Pick out the lines below that include the string "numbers".
── Recorded data ──
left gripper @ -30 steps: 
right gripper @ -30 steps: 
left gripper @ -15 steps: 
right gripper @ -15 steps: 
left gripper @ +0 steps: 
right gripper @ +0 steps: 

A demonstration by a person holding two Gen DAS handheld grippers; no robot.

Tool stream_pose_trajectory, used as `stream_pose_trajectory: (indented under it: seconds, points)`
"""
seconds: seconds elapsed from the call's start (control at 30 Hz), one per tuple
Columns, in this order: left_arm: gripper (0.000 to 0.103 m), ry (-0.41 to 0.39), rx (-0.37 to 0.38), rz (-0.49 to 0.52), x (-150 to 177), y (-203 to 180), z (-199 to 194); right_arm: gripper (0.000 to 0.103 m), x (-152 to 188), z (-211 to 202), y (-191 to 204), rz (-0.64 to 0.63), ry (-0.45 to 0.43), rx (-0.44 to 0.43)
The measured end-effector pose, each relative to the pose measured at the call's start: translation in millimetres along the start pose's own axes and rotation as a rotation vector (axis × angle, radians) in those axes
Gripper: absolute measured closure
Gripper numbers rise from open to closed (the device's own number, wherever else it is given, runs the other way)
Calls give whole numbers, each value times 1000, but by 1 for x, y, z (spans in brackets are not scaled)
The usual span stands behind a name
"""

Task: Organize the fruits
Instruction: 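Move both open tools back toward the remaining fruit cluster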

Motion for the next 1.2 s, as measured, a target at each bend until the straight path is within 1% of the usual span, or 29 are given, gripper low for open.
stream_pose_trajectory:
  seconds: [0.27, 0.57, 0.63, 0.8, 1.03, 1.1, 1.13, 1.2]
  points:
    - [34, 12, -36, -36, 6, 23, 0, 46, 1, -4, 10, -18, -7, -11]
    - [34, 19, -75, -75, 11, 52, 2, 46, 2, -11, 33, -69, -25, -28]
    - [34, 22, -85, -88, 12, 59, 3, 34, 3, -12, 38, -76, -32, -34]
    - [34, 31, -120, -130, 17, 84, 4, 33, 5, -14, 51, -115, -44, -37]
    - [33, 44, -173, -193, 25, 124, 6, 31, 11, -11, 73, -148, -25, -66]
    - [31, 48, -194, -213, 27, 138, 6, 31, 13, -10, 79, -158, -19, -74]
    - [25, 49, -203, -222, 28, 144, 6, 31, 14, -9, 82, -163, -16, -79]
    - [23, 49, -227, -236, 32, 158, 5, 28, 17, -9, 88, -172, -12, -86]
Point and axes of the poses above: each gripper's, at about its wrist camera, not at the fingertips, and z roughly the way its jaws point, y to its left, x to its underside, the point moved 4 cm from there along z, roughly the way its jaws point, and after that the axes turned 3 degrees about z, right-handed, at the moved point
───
Reply to the exercise>
Gripper numbers rise from open to closed (the device's own number, wherever else it is given, runs the other way)
Calls give whole numbers, each value times 1000, but by 1 for x, y, z (spans in brackets are not scaled)

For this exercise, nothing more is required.